Thursday, November 10, 2005

Letter to Salman Rushdie (Part 2)

My Maternal Grandmother: Ilse Lieblich Losa,
Was born in 1913 into a liberal German Jewish family living near Osnabruck. Her father traded in horses and served with the German army in France during the First World War. She studied to become a nurse and was for a brief time in London. The rise of Hitler found her in Berlin, I think, where she had a non-Jewish boyfriend. This character became a Nazi and, naturally, broke my grandmother’s heart (something that scarred her for life, I suspect). At the end of 1933 she managed to escape from Germany, thanks to her blonde hair and greyish blue eyes. Due to a series of whimsical connections, she ended up in Porto, where she met many of the students of the Fine Arts School. She married my grandfather and settled back to a life of writing and socializing, focusing on children’s stories and psychology. Unlike my grandfather, she abhorred all totalitarian regimes and, even after the revolution in 1974, she never joined the anti-American wave that then swept the country.
She was not a religious person and I can almost be sure that she would eat pork occasionally.
I was never very close to her…she always kept a safety perimeter around herself. Maybe a slight superiority, maybe just an emotional defence mechanism. Most of her relatives died in the concentration camps.
Unlike my grandfather, she seems to have left more bitter memories amongst her descendants.
She has been in a state of deep Alzheimer for the last four years.

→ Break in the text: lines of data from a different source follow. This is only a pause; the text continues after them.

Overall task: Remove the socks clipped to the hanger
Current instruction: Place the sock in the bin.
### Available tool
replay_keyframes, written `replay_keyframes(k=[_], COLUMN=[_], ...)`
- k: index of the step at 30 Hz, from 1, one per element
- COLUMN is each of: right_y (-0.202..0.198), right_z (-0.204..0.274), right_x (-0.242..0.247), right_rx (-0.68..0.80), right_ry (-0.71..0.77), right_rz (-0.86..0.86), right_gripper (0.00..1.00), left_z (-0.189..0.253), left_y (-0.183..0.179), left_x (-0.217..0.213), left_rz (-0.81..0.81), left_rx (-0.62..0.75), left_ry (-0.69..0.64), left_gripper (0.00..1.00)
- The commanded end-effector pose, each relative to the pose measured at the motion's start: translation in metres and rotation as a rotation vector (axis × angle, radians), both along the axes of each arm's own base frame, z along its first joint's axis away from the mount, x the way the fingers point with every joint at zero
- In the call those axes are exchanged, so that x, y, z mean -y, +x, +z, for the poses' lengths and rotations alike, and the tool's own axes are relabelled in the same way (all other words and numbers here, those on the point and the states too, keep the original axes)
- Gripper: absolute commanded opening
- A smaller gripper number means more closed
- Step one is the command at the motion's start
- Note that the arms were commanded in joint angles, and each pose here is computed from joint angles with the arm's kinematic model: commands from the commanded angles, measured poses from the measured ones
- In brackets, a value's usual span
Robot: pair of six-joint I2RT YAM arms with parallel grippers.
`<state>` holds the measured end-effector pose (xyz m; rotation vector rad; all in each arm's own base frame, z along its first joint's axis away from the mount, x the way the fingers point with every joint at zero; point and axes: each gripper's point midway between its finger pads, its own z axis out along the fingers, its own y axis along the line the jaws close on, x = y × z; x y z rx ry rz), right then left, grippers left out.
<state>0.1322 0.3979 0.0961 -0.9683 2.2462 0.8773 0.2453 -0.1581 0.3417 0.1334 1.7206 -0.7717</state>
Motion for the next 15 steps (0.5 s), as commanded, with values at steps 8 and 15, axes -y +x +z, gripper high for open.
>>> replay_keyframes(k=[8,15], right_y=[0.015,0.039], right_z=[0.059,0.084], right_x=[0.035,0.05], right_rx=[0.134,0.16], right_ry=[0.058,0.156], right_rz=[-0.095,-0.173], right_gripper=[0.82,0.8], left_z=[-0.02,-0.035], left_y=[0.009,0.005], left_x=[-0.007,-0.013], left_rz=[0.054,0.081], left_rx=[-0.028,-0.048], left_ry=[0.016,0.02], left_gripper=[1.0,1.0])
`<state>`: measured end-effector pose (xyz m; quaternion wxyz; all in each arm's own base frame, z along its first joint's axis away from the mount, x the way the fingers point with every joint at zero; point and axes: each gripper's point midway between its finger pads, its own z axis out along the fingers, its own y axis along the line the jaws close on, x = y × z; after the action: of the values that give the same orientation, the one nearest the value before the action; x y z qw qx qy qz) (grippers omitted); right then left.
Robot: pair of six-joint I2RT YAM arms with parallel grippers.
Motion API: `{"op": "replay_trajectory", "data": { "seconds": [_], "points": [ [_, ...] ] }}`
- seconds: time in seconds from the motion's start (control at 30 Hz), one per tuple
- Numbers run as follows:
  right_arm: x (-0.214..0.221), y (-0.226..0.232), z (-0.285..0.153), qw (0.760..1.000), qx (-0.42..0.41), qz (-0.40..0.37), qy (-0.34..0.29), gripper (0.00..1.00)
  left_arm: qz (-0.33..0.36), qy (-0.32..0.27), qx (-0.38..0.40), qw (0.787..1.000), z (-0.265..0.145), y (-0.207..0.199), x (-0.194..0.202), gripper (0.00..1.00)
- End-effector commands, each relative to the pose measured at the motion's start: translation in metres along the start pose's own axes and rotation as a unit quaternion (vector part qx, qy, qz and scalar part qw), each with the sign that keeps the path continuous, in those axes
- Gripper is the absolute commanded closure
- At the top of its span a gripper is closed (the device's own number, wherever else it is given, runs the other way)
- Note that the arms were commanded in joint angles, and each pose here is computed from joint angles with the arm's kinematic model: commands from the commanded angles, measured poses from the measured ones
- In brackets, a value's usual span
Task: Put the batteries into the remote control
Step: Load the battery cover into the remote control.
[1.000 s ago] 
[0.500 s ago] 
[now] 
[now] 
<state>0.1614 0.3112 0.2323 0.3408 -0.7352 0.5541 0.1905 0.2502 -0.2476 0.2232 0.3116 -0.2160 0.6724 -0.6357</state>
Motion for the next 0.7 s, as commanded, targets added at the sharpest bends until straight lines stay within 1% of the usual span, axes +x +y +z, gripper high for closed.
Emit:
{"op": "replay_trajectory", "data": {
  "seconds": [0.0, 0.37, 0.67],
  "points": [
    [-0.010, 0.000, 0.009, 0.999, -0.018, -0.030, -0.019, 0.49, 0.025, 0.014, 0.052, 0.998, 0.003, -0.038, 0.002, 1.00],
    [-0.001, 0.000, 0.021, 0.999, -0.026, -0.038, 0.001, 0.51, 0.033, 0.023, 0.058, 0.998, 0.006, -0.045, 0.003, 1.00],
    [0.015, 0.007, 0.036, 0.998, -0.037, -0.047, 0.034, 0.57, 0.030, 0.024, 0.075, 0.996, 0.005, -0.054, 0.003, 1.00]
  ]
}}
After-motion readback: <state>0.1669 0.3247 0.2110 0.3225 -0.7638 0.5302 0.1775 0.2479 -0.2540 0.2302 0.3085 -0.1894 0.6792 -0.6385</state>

My Father: Sushil Kumar Mendiratta,
Was born into a Hindu family from north Punjab in 1942. After the partition, the family fled to Jaipur…my father must have been five years old and this event can’t have left him with fond memories. My paternal grandfather was a doctor and my paternal grandmother had a secondary education and eventually became the mother of eight.
Besides studying hard, my father took the burden of looking over his brothers and sisters, since he was the oldest (of the brothers). At sixteen, he could already support himself and even send some money to the family. He studied at Pillani and, obviously, was brilliant in his field (telecommunications engineering).
This allowed him to fly over to the States. However, just before leaving, he married (I know almost nothing of his first marriage).
According to legend, my father arrived in 1963 or 64 in the U.S. with a small suitcase and 100 dollars (or was it 10?). Anyways, he continued to work hard and joined IBM, where his future looked bright indeed. When he met my mother (somewhere in up-state New York), his wife and life in India must have seemed to him to be light years away.
He dated my mom for a few (blissful, I suspect) years, wrapped up his doctorate, started teaching, climbed up the ladder in IBM, was at Woodstock, and risked deportment by attending anti-Vietnam demonstrations.
They got married in 1972 but not before a complicated divorce between my father and his first wife…who got a cosy settlement, I suspect.
In August 1974, my sister Maya was born. My parents had been considering moving to India since my father, an Indian citizen, couldn’t possibly enter Portugal. However, with the revolution of April 1974 (in Portugal) and all the excitement in the air, the three came over, early in 1975.

This second “culture shock” must have been much harder on my father. Portugal was (and still is in many ways) a backward and chauvinistic country, in spite of the political atmosphere after the revolution. He had a tough time getting a job although he had high qualifications.
At any rate, by mid 1975, both my parents were university teachers. But I suspect that my father must have had second feelings about his “family” move.

I was born in 1977 (in Porto) into a still happy marriage.

Things started getting worse around 1984, when accumulated stress and so many other things and nature itself led my parents’ marriage downhill. They tried hard to save it (too hard, that’s my opinion) but divorce came in 1990. My sister and I moved with my mom to a new house.
My father stayed in a near-by town where he eventually re-married. My little brother Raúl was born in 1996. My father has only few years until retirement, but I worry that his health will not allow him to enjoy his hard earned garden with its roses and its Queen of the Night.

Besides, he also carries the burden of the recent family misfortunes in India, where his brother and sisters struggle for a living with various degrees of success.